Karena itu, konsep Islam tidak hanya memberikan jawaban untuk pikiran.
Ia juga memberikan arah bagi hati.
Ia tidak hanya berbicara tentang keyakinan.
Ia mengatur kehidupan.
Ia tidak hanya menjelaskan hubungan manusia dengan Allah.
Ia juga mengatur hubungan manusia dengan dirinya sendiri, sesama manusia, alam, masyarakat, dan seluruh kehidupan.
Maka konsep Islam bukan sekadar konsep untuk direnungkan.
Ia adalah konsep untuk diimani, dihayati, dan diwujudkan dalam kehidupan.
Dari Akidah Menuju Sistem Kehidupan
Jika demikian, apa konsekuensinya?
Konsep rabbani tidak berhenti pada keyakinan dalam hati. Karena sumbernya berasal dari Allah dan ditujukan untuk kehidupan manusia, ia menjadi dasar bagi pembentukan sistem kehidupan.
Akidah melahirkan pandangan hidup.
Pandangan hidup membentuk nilai.
Nilai membentuk perilaku.
Perilaku yang teratur melahirkan kehidupan sosial.
Dengan demikian, kerabbanian bukan sekadar label teologis. Ia merupakan sumber bagi seluruh bangunan Islam.
Dari sinilah kita memahami mengapa Islam mampu menjadi sumber dan tumpuan bagi sistem kehidupan yang menyeluruh.
Ia berangkat dari sumber yang sempurna.
Ia berbicara kepada manusia secara utuh.
Ia sesuai dengan fitrah.
Dan ia memberikan petunjuk bagi berbagai sisi kehidupan.
Maka pertanyaan akhirnya bukan sekadar:
“Dari mana konsep Islam berasal?”
Pertanyaan yang lebih dalam adalah:
“Jika konsep ini benar-benar datang dari Allah, bagaimana mungkin manusia yang telah menerimanya kemudian memilih untuk menjalani kehidupan seolah-olah ia adalah penciptanya sendiri?”
Di situlah kerabbanian menuntut konsekuensi.
Jika Allah adalah sumber petunjuk, maka manusia adalah penerima petunjuk.
Jika Allah adalah Pencipta manusia, maka Dia paling mengetahui jalan yang harus ditempuh manusia.
Dan jika jalan itu telah ditunjukkan melalui wahyu, tugas manusia bukan menciptakan jalan baru, melainkan menerima, memahami, menghayati, dan berjalan di atas jalan yang lurus tersebut.

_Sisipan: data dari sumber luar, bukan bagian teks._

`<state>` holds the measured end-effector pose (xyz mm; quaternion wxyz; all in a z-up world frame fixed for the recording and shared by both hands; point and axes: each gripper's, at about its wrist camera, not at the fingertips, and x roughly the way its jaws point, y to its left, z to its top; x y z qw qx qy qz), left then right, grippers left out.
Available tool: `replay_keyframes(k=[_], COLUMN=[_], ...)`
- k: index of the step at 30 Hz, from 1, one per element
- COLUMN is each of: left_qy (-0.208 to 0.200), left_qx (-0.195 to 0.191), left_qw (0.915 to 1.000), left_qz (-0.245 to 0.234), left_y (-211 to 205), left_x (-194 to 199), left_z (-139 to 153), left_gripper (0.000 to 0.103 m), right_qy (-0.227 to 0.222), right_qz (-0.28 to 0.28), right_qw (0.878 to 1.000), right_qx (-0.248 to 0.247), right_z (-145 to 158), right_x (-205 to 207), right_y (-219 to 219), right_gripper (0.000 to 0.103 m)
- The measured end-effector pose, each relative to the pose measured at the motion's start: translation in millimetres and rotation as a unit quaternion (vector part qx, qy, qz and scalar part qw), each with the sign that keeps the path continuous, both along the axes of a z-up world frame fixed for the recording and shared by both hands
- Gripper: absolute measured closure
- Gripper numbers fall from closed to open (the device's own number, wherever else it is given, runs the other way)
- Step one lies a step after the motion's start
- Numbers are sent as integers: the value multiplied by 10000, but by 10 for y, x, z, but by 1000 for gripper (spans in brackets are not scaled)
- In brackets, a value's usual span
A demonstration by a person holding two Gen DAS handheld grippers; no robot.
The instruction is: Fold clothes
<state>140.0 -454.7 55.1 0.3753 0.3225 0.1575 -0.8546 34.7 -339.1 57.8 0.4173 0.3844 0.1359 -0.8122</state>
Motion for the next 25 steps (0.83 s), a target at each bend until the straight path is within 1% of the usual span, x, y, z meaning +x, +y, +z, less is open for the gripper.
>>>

«“Katakanlah: Sesungguhnya aku telah ditunjuki oleh Tuhanku kepada jalan yang lurus.”
(QS. Al-An‘am [6]: 161)»
Itulah inti kerabbanian: konsep Islam datang dari Allah, dijaga dalam sumbernya, disampaikan melalui Rasul-Nya, diterima oleh hati yang memperoleh hidayah, dan diwujudkan dalam kehidupan manusia.